=== Section Start ===
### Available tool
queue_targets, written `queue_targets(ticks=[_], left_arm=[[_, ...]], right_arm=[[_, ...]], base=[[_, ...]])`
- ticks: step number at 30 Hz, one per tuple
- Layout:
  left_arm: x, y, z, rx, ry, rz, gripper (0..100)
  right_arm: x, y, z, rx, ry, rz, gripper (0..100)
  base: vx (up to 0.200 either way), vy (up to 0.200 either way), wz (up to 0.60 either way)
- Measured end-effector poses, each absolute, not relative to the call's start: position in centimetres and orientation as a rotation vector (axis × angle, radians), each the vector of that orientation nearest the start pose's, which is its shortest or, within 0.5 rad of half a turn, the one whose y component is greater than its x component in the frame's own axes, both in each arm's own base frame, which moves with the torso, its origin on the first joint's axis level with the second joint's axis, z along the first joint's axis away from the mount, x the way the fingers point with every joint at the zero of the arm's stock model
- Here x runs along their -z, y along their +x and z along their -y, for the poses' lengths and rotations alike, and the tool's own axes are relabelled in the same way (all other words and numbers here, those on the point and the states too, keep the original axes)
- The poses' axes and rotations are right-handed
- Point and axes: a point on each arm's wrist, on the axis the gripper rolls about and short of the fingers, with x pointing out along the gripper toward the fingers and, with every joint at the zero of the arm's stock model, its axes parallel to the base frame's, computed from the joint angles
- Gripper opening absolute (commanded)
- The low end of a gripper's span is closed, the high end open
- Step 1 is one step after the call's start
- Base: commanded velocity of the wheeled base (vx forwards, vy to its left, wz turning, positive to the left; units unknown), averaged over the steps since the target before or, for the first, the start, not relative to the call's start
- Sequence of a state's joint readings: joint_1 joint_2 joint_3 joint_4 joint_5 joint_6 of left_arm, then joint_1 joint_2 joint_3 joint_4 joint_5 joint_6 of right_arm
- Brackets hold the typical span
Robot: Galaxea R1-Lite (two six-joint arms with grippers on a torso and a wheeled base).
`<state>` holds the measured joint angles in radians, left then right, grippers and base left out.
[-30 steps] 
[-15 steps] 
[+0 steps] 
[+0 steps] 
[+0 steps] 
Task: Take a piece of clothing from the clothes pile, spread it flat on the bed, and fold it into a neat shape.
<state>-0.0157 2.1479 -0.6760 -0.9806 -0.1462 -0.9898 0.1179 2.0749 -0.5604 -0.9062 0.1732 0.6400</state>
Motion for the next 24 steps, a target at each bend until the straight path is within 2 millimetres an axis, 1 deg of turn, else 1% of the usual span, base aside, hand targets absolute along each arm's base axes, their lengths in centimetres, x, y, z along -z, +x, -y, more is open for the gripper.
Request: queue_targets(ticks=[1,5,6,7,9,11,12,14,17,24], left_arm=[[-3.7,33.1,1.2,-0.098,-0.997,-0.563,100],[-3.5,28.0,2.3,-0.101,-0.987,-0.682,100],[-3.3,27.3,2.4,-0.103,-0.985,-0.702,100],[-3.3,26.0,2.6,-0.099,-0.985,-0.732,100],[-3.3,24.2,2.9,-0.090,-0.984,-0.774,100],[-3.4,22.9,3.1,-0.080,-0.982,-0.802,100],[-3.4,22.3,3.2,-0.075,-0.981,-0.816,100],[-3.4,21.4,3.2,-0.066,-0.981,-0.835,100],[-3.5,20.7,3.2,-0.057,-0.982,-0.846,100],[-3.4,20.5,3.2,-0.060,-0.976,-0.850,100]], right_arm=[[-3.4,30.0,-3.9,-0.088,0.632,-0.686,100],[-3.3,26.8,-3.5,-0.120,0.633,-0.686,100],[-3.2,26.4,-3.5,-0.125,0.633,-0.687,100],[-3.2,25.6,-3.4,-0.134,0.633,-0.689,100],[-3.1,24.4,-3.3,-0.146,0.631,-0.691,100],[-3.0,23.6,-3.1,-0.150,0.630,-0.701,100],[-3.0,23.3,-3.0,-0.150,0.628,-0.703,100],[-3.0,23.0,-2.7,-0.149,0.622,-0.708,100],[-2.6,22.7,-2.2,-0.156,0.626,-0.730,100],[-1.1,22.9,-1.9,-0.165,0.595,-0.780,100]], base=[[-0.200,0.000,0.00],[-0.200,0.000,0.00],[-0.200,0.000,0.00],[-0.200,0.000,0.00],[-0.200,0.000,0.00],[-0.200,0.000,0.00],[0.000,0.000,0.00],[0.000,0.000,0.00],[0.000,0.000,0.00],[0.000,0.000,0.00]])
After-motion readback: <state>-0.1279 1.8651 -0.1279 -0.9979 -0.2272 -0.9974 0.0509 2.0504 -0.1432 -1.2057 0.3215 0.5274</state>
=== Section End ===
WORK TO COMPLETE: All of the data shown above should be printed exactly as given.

FINAL ANSWER:
### Available tool
queue_targets, written `queue_targets(ticks=[_], left_arm=[[_, ...]], right_arm=[[_, ...]], base=[[_, ...]])`
- ticks: step number at 30 Hz, one per tuple
- Layout:
  left_arm: x, y, z, rx, ry, rz, gripper (0..100)
  right_arm: x, y, z, rx, ry, rz, gripper (0..100)
  base: vx (up to 0.200 either way), vy (up to 0.200 either way), wz (up to 0.60 either way)
- Measured end-effector poses, each absolute, not relative to the call's start: position in centimetres and orientation as a rotation vector (axis × angle, radians), each the vector of that orientation nearest the start pose's, which is its shortest or, within 0.5 rad of half a turn, the one whose y component is greater than its x component in the frame's own axes, both in each arm's own base frame, which moves with the torso, its origin on the first joint's axis level with the second joint's axis, z along the first joint's axis away from the mount, x the way the fingers point with every joint at the zero of the arm's stock model
- Here x runs along their -z, y along their +x and z along their -y, for the poses' lengths and rotations alike, and the tool's own axes are relabelled in the same way (all other words and numbers here, those on the point and the states too, keep the original axes)
- The poses' axes and rotations are right-handed
- Point and axes: a point on each arm's wrist, on the axis the gripper rolls about and short of the fingers, with x pointing out along the gripper toward the fingers and, with every joint at the zero of the arm's stock model, its axes parallel to the base frame's, computed from the joint angles
- Gripper opening absolute (commanded)
- The low end of a gripper's span is closed, the high end open
- Step 1 is one step after the call's start
- Base: commanded velocity of the wheeled base (vx forwards, vy to its left, wz turning, positive to the left; units unknown), averaged over the steps since the target before or, for the first, the start, not relative to the call's start
- Sequence of a state's joint readings: joint_1 joint_2 joint_3 joint_4 joint_5 joint_6 of left_arm, then joint_1 joint_2 joint_3 joint_4 joint_5 joint_6 of right_arm
- Brackets hold the typical span
Robot: Galaxea R1-Lite (two six-joint arms with grippers on a torso and a wheeled base).
`<state>` holds the measured joint angles in radians, left then right, grippers and base left out.
[-30 steps] 
[-15 steps] 
[+0 steps] 
[+0 steps] 
[+0 steps] 
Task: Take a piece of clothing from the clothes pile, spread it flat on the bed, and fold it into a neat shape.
<state>-0.0157 2.1479 -0.6760 -0.9806 -0.1462 -0.9898 0.1179 2.0749 -0.5604 -0.9062 0.1732 0.6400</state>
Motion for the next 24 steps, a target at each bend until the straight path is within 2 millimetres an axis, 1 deg of turn, else 1% of the usual span, base aside, hand targets absolute along each arm's base axes, their lengths in centimetres, x, y, z along -z, +x, -y, more is open for the gripper.
Request: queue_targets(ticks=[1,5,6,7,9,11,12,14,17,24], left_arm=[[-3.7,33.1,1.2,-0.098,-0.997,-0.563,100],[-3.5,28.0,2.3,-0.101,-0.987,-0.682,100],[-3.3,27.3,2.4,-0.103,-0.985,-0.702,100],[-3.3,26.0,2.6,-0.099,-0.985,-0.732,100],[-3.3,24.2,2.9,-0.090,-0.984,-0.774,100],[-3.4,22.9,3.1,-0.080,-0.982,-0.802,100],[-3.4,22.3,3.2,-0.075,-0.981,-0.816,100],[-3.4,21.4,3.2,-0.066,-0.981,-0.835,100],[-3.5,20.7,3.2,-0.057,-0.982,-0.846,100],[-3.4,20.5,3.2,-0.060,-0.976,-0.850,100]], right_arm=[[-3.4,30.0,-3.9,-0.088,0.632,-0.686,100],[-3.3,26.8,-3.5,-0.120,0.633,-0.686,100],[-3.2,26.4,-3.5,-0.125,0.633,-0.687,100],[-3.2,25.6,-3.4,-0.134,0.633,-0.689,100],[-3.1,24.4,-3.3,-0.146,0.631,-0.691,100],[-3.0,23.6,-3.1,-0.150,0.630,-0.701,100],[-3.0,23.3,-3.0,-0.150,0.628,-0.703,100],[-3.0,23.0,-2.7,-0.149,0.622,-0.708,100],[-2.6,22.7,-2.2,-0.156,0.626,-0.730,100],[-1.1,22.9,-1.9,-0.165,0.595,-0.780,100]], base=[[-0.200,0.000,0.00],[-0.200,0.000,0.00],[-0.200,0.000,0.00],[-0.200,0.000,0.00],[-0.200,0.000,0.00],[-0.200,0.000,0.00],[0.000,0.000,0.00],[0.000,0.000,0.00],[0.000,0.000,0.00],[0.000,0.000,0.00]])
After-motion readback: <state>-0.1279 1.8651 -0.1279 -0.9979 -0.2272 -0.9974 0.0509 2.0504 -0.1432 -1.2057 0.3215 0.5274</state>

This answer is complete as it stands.